Task prompt: Where a line in the listing below holds the word "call", count that line; give the total alone.

Recorded information:
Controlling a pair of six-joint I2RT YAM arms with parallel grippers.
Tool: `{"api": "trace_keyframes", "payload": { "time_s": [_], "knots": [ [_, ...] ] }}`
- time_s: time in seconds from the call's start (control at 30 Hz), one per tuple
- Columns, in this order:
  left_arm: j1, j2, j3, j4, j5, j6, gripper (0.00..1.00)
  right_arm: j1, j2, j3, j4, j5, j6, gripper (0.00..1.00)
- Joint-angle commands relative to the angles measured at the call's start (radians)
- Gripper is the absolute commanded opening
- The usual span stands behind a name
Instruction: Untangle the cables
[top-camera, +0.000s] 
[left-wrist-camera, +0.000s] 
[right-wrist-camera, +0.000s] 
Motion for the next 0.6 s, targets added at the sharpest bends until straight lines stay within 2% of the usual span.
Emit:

Expected answer: 2